Podemos dizer, que o Candomblé ainda guarda em suas tradições o princípio da festa proposto por Durkheim e Burke: superação das distâncias entre os indivíduos, produção de um estado de efervescência coletiva e transgressão das normas coletivas, subvertendo a ordem contemporânea, calcada numa “ética pequeno-burguesa”, e enquadrando-se naquilo que Roberto DaMatta denominou “festas da desordem”.
Graças à essa efervescência, à superação da individualidade e à transgressão das normas coletivas — ingredientes essenciais da festividade —, as festas constituem um ingrediente essencial à vida humana. “Sua perda afeta as raízes do homem no passado e rebate o seu avanço para o futuro. Entorpece sua sensibilidade psíquica e espiritual” (Cox, 1974:31).
Ser feliz, portanto: eis a verdadeira missão do homem na terra, segundo os cânones do Candomblé. E para que isso aconteça, é necessário cultuar seu orixá e festejar sua descida a terra.
No culto afro-brasileiro, os deuses assemelham-se aos homens, municionados de virtudes e defeitos. Nas narrativas mitológicas, os orixás são preguiçosos, namoradores, pacientes, invejosos, impetuosos e vingativos.
Disso se pode concluir que a ética no Candomblé não pressupõe fazer com que o indivíduo passe a enxergar o mundo com olhos outros: “Quando alguém abraça o candomblé como religião, não é necessário que se opere mudança em sua maneira de se ver estar-no-mundo” (Prandi,1991:213). Ao contrário: busca ele aqui, no próprio mundo, os meios necessários para atingir a felicidade, aliás, única missão do homem na terra.
Diversamente do que se passa com outras religiões, o adepto do candomblé necessariamente não internaliza valores morais com o objetivo de atingir um outro mundo, além deste em que vive. As regras que aprende no terreiro relacionam-se com a forma com que se deve portar nesse espaço, razão pela qual se faz possível compreender a ética no candomblé como sendo a viabilização de si mesmo, pautada numa relação de conduta entre o fiel e seu orixá, seus parentes-de-santo e com a casa de candomblé.
Assimiladas tais regras de conduta, percebe-se claramente que a ética no candomblé se constrói pela experiência vivida no cotidiano do terreiro. A essa experiência — advinda, conseqüentemente, com a apreensão de tal “ética” —, contrapõe-se e complementa-se o corpo, elemento concreto, que deixa exposto, na própria carne, por meio de incisões e cortes, a sabedoria afirmada no processo de iniciação e o ingresso no grupo. E é no corpo e com o corpo que o adepto passa a atuar — síntese dos elementos estéticos que a ele acompanham: indumentárias, cores, comidas, objetos sagrados.

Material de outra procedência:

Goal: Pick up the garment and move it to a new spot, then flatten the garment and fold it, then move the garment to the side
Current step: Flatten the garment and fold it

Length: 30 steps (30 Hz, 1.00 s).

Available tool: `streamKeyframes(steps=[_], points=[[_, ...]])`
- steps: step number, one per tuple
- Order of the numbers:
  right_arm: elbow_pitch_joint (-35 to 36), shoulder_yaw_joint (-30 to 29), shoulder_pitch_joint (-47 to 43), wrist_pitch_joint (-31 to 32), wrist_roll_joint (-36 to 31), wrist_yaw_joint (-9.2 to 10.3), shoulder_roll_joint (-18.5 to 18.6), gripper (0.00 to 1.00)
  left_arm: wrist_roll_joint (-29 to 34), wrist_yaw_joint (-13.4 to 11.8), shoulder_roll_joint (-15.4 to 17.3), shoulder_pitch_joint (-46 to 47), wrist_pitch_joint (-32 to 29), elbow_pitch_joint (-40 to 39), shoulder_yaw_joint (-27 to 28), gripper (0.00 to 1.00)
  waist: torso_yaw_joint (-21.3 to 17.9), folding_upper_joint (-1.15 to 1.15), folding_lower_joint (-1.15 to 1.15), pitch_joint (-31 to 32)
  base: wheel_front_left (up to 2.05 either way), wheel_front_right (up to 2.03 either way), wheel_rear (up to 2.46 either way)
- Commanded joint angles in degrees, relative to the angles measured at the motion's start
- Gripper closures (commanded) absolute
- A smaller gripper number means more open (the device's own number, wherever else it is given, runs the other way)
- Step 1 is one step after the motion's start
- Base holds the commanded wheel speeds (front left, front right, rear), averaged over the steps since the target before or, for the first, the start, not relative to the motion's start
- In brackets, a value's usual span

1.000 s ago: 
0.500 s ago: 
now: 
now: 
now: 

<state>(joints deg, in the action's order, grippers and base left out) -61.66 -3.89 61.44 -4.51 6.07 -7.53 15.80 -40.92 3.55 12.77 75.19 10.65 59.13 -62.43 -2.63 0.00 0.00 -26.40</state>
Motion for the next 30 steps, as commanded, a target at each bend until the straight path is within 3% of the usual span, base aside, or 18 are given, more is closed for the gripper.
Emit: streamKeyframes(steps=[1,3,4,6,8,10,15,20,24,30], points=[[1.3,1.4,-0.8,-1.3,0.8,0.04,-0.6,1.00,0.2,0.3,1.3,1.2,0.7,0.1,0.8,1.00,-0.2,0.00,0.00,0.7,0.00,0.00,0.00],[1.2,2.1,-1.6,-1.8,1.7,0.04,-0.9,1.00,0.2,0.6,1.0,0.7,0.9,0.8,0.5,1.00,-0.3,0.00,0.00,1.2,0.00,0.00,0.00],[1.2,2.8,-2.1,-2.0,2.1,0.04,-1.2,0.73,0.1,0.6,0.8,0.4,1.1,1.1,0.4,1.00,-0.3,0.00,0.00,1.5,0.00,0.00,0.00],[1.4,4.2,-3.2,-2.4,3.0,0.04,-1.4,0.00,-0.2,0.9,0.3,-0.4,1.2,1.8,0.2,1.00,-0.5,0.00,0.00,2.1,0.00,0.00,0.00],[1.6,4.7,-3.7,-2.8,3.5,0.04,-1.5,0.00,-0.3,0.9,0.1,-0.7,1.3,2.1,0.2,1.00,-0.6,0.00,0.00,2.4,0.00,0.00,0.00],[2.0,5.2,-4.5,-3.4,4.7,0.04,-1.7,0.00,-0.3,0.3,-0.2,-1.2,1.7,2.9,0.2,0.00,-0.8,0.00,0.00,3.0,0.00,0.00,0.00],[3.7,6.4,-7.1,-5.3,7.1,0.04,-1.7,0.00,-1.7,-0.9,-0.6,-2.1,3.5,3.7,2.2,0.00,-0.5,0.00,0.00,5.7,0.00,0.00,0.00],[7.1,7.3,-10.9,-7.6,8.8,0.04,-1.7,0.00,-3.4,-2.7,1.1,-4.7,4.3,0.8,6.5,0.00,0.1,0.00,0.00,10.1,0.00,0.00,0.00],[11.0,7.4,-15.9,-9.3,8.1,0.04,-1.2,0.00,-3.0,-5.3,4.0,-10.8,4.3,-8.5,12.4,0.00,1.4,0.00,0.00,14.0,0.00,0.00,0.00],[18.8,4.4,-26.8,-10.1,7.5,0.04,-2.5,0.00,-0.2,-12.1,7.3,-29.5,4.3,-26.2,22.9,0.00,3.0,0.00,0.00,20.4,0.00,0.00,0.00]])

O corpo no candomblé não é, portanto, apenas um veículo da alma ou um receptáculo que contém algo etéreo — espírito, alma —, mas, como destacou Juana E. dos Santos (2001:44), “no candomblé, ele é concebido como um verdadeiro altar vivo, e em comunicação contínua com o mundo da natureza que o abrange. A sua forma, as suas cores, a sua postura o ligam à natureza”.